Computer, smartphone e tablet fanno ormai parte della quotidianità. Si lavora davanti a un monitor, si controllano continuamente notifiche e messaggi e spesso si conclude la giornata guardando contenuti sui social o serie tv. Un’esposizione così prolungata agli schermi può però mettere sotto pressione gli occhi e provocare fastidi sempre più comuni, soprattutto tra chi trascorre molte ore davanti ai dispositivi digitali.
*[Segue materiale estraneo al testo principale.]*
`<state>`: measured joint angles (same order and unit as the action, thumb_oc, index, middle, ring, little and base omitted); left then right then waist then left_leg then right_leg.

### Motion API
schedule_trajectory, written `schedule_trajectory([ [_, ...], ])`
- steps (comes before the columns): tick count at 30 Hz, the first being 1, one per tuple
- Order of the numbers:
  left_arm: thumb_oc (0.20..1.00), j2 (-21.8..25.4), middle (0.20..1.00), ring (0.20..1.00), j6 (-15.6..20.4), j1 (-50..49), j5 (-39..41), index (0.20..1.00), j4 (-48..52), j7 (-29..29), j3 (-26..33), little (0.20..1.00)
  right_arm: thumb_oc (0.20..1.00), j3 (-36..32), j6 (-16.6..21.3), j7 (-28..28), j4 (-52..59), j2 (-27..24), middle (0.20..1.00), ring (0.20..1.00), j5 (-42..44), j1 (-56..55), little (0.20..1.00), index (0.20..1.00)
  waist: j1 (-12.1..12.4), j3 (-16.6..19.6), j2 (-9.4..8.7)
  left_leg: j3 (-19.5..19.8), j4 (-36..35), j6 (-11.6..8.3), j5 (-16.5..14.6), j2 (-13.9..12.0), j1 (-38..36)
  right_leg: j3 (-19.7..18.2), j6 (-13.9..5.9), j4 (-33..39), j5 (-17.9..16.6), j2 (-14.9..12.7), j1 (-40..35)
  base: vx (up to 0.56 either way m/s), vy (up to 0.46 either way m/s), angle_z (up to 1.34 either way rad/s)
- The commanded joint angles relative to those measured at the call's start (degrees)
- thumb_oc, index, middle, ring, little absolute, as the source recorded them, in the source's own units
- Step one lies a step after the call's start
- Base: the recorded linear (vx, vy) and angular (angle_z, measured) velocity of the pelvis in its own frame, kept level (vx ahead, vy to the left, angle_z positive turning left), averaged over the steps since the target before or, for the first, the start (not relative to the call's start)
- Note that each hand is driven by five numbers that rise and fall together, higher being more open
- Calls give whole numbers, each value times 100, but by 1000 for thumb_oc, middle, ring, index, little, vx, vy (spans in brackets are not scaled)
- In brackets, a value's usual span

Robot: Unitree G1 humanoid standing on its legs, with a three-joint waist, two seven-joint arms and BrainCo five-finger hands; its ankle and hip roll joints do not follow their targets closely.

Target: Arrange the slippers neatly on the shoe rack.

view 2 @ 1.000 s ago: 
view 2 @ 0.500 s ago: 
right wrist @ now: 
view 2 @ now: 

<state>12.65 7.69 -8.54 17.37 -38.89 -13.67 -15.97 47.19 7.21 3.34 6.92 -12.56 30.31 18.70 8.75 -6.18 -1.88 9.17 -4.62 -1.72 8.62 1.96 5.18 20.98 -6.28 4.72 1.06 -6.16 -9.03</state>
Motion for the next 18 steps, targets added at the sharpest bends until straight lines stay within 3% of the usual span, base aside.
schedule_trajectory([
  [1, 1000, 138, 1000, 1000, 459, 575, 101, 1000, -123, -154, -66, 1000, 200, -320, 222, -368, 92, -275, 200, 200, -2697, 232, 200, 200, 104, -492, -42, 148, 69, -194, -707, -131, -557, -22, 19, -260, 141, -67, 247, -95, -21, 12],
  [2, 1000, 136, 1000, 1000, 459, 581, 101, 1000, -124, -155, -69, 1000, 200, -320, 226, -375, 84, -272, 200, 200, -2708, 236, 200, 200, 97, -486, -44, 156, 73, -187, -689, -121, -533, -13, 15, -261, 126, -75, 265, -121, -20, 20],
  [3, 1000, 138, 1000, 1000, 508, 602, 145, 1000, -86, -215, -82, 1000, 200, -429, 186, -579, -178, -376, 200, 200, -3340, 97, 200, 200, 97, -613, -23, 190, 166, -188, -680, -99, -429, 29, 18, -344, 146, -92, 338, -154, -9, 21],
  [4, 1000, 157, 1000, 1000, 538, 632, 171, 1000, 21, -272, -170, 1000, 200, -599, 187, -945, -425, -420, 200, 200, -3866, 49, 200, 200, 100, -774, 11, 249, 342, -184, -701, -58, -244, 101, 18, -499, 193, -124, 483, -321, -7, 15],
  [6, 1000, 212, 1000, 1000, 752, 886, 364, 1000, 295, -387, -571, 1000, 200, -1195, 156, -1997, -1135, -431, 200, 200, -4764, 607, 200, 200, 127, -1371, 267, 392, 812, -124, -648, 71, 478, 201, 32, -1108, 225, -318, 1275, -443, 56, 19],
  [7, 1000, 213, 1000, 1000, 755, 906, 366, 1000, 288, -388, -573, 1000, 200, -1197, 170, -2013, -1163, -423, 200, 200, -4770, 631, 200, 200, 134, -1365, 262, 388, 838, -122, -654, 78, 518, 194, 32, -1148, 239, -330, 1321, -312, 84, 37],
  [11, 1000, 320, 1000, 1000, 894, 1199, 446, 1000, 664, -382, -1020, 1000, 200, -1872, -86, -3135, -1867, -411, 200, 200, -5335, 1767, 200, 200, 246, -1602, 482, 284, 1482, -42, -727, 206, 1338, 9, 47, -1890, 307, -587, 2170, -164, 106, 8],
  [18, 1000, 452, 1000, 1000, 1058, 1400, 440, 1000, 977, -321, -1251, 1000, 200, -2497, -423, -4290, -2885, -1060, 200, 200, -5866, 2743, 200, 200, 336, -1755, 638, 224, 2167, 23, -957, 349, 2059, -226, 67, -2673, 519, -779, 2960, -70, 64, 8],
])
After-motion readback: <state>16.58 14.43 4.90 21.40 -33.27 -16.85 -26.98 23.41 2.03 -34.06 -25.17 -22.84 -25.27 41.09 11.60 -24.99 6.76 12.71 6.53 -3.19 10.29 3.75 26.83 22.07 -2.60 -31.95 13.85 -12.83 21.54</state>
I segnali da non sottovalutare
Tra i sintomi più frequenti ci sono secchezza, bruciore, arrossamento e sensazione di occhi pesanti. In alcuni casi compaiono anche mal di testa, vista affaticata e difficoltà di concentrazione dopo diverse ore di lavoro o studio. Questo accade perché, quando si fissa uno schermo a lungo, si tende a sbattere meno le palpebre, riducendo la naturale lubrificazione dell’occhio. Anche l’illuminazione degli ambienti può incidere. Schermi troppo luminosi oppure stanze poco illuminate possono aumentare il fastidio visivo e accentuare la stanchezza. Lo stesso vale per l’utilizzo prolungato dello smartphone a distanza molto ravvicinata.
Postura e abitudini quotidiane
L’affaticamento visivo non dipende soltanto dagli occhi. Spesso entrano in gioco anche postura e tensioni muscolari. Restare per ore con il collo piegato verso il basso o con una posizione scorretta davanti al computer può aumentare il senso generale di stanchezza e provocare fastidi a spalle e cervicale. Per questo motivo è importante cercare di mantenere una distanza adeguata dallo schermo e alternare i momenti di lavoro con brevi pause. Distogliere lo sguardo dal monitor e osservare oggetti lontani per qualche secondo può aiutare gli occhi a rilassarsi.
Il rapporto tra schermi e sonno
Un altro aspetto sempre più discusso riguarda l’utilizzo dei dispositivi nelle ore serali. Molte persone trascorrono il tempo prima di dormire utilizzando smartphone o tablet, mantenendo gli occhi esposti alla luce degli schermi fino a tarda sera. Questa abitudine può influire sulla qualità del riposo e aumentare la sensazione di stanchezza il giorno successivo. Ridurre l’uso dei dispositivi prima di andare a letto e concedersi momenti lontani dagli schermi può quindi aiutare non solo il benessere visivo, ma anche quello generale.